Medical marijuana deal remains elusive in Olympia, Washington

Washington state lawmakers are struggling to broker a deal that would fully recognize and regulate medical marijuana dispensaries that are already operating around the state.

Several senators proposed a new bill Tuesday that would leave it up to local jurisdictions to decide whether to regulate the distribution outlets. But some medical marijuana advocates immediately raised concerns, noting that it would force dispensaries into political battles all over the state.

“The point of this legislation was to end the conflict, not to ensure a whole new round of years of conflict,” said Ezra Eickmeyer, political director of the Washington Cannabis Association.

Dispensaries are not specifically allowed nor forbidden under current state statutes, although that hasn’t stopped them from popping up since voters approved a medical marijuana law in 1998.

Current state law does not allow for marijuana sales. It mandates that patients must grow it themselves or designate a caregiver to grow it for them.

Proponents of the law contend that patients with terminal or debilitating conditions do not have the ability or resources to grow marijuana, so they believe retail-like access is needed to prevent a black market.
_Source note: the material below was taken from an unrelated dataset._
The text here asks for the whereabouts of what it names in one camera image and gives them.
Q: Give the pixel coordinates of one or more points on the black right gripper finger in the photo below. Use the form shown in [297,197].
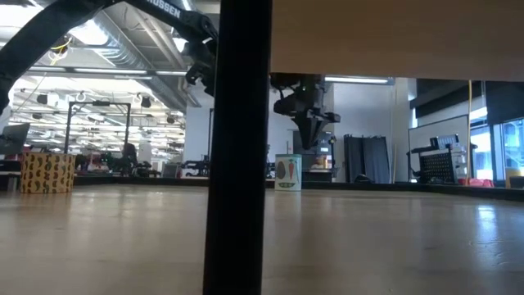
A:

Gov. Chris Gregoire recently vetoed a plan that would have provided statewide oversight. The state’s two U.S. attorneys had warned that state employees involved in regulating the industry would not be immune from prosecution.

The governor said she couldn’t leave state employees exposed to that possibility.

The latest proposal in the Senate would allow dispensaries — called “nonprofit patient cooperatives” — only if local jurisdictions opt in by approving an ordinance.

Sen. Jeanne Kohl-Welles, a Democrat from Seattle who is the lead sponsor of the bill, said Gregoire had indicated general support for the new plan. She acknowledged that the legislation was not perfect but at least tried to balance the demands of advocates, law enforcement and the governor’s office.

“It’s not my preference that we’re doing it this way, but we’re having to do it this way,” she said.

The bill would also create a statewide registry of qualified medical marijuana patients. Lawmakers are scheduled to hear about the measure in committee Wednesday.